Our targeted returns are just that, targets. Investment involves risk and our actual returns may be higher or lower and may include a partial or total loss of your investment. 

That depends on the vehicle that the funds are invested in. We intend to pay distributions quarterly but may change the frequency at our sole discretion during the term of the fund. 

The change in distribution frequency can depend on many factors such as the property’s cash flow level or needed capital expenditures. Sometimes the cash flow of the property may not support a distribution. Additionally, our funds may invest in a property with the plan of not paying any near-term distributions while we undertake property renovations or capital allocation. 

Being property managers in each of our funds & often times investors ourselves, our business income is tied to the property performance. If investors don’t make money, we don’t make money. This keeps us highly motivated. 

Unlike most private equity managers, we do not charge an asset management fee.

Since our focus is on cash flow generation, we bake into the projections a performance fee split of 80/20. 80% goes to the LPs, 20% to the GPs, and the performance fee is only activated when the investors have achieved a 12% preferred returns. This keeps us highly motivated to identify high performing properties. 

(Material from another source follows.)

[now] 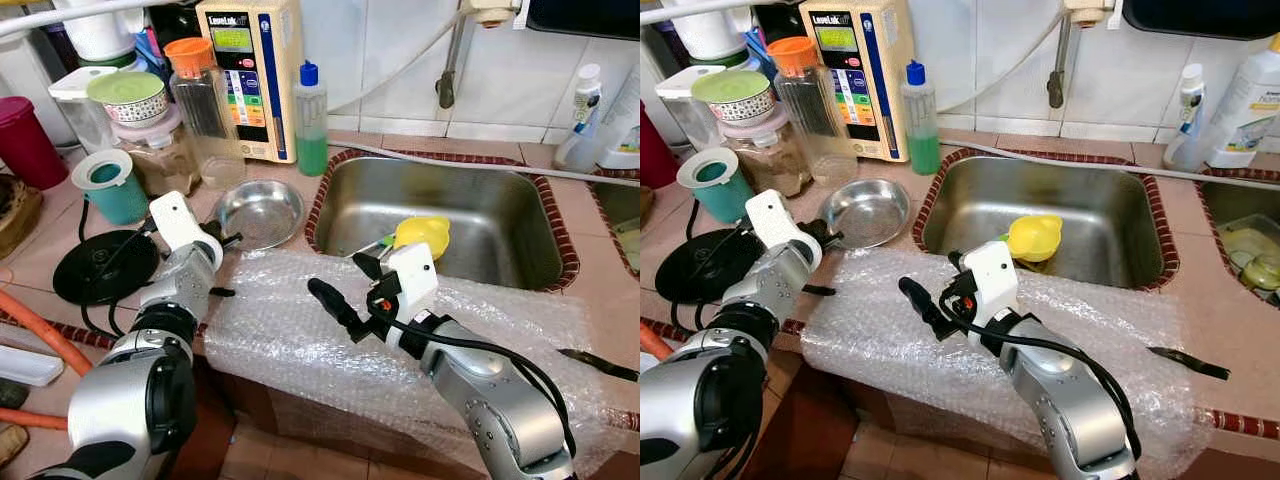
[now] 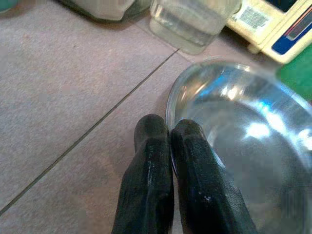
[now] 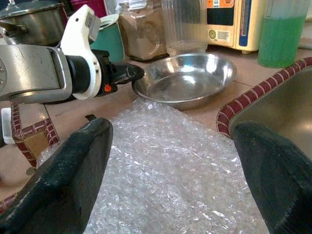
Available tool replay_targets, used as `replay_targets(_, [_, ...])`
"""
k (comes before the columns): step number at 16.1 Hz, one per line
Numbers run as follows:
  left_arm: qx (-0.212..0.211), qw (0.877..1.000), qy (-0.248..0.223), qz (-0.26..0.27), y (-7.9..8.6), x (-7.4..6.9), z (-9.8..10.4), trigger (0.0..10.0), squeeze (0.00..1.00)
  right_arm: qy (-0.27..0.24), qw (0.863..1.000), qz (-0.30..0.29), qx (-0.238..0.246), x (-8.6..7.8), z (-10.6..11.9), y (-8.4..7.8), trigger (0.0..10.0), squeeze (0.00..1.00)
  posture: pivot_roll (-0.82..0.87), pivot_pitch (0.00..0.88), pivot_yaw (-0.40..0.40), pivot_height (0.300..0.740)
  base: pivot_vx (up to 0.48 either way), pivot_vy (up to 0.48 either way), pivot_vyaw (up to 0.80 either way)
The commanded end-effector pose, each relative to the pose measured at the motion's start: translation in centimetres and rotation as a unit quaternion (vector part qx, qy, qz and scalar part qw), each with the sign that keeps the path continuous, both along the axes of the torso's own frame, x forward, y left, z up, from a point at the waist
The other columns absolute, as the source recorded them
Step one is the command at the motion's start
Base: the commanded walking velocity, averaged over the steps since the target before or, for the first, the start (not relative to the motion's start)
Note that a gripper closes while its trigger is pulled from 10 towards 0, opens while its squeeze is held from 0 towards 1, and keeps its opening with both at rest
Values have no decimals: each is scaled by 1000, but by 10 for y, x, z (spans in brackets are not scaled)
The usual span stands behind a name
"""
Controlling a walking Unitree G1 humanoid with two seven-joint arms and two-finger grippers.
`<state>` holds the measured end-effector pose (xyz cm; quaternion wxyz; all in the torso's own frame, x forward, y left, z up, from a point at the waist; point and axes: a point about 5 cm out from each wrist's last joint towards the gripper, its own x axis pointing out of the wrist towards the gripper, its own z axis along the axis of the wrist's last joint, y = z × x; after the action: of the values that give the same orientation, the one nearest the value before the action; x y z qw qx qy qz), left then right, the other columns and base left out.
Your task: Kitchen organization
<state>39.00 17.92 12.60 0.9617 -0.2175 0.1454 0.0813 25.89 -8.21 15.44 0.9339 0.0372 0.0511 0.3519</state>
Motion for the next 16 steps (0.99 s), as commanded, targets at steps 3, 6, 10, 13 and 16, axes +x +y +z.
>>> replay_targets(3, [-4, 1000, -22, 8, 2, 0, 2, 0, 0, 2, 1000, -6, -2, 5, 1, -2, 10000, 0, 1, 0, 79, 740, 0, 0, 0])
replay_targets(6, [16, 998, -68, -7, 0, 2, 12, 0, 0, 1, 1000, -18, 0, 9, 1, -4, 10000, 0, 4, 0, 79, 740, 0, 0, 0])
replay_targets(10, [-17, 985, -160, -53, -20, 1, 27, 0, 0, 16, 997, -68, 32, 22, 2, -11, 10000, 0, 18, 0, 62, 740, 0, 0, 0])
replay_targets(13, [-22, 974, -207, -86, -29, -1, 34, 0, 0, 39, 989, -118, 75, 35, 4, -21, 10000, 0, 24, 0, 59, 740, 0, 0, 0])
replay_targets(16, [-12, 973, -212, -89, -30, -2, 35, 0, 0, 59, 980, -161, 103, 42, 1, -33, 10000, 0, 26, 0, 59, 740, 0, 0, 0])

We will charge the standard property acquisition & disposition fee of 2% of the purchase & sale price. 

We do not charge miscellaneous fees, such as fees for processing and storing your investment information. 

All projected returns account for all fees & non fees. 

All investments involve risk, including those investments made in MxLuxe Partners Short Term Rental Funds. We do not guarantee that you will earn our targeted returns. There are many factors that can impact the performance of your investment, many of which are not under our control. Please keep in mind, investing involves risk and may result in partial or total loss of your investment. Prospective investors should carefully consider investment objectives, risks, charges, and expenses, and should consult with a tax or legal adviser before making any investment decision.

We do believe that investing in private real estate poses less risk than many other types of investments. Private real estate has historically been less volatile than the stock market, and properties generally appreciate over time as inflation tends to push rents up. Additionally, we conduct extensive research and due diligence on every property investment and have a high degree of conviction that our risk is balanced with our targeted returns.